Data Stores
All data in a Panopticon pipeline flows through two stores: the ScalarStore for JSON-like values and the TabularStore for Polars DataFrames. Understanding these stores is essential for working with command inputs and outputs.
Two Stores, Two Data Models
┌─────────────────────────────────────────────────────────────────┐
│ ExecutionContext │
│ │
│ ┌─────────────────────────────┐ ┌─────────────────────────┐ │
│ │ ScalarStore │ │ TabularStore │ │
│ │ │ │ │ │
│ │ • Strings │ │ • Polars DataFrames │ │
│ │ • Numbers │ │ • Columnar data │ │
│ │ • Booleans │ │ • SQL-queryable │ │
│ │ • Arrays │ │ │ │
│ │ • Objects (nested) │ │ │ │
│ │ • Null │ │ │ │
│ │ │ │ │ │
│ │ Backed by Tera Context │ │ HashMap<String, DF> │ │
│ │ (enables templating) │ │ │ │
│ └─────────────────────────────┘ └─────────────────────────┘ │
│ │
└─────────────────────────────────────────────────────────────────┘
ScalarStore
The ScalarStore holds JSON-like values. Internally, it wraps a Tera context, which means all scalar values are automatically available for template substitution.

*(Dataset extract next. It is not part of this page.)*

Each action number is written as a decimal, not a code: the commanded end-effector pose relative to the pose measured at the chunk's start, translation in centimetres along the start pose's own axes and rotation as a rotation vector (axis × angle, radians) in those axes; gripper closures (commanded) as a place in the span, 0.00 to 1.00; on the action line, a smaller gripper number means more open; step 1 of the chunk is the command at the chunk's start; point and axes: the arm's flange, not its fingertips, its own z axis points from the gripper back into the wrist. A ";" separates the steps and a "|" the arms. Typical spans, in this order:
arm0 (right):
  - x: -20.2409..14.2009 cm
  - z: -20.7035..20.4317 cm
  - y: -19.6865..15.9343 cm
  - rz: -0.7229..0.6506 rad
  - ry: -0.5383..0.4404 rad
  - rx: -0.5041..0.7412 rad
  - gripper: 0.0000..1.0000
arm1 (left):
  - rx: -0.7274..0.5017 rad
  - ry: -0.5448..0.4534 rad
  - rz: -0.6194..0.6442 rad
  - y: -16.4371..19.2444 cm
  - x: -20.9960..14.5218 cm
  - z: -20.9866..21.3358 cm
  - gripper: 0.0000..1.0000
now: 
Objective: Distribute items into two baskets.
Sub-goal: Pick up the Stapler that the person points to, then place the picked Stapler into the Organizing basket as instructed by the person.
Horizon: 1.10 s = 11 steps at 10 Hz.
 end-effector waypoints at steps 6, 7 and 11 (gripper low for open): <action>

#![allow(unused)] fn main() { pub type ScalarValue = tera::Value; // Re-export of serde_json::Value }
Scalar values can be:
- Null - Absence of a value
- Bool -
trueorfalse - Number - Integers or floating-point
- String - Text data
- Array - Ordered list of values
- Object - Key-value map (nested structure)
TabularStore
The TabularStore holds Polars DataFrames - efficient columnar data structures ideal for analytical queries.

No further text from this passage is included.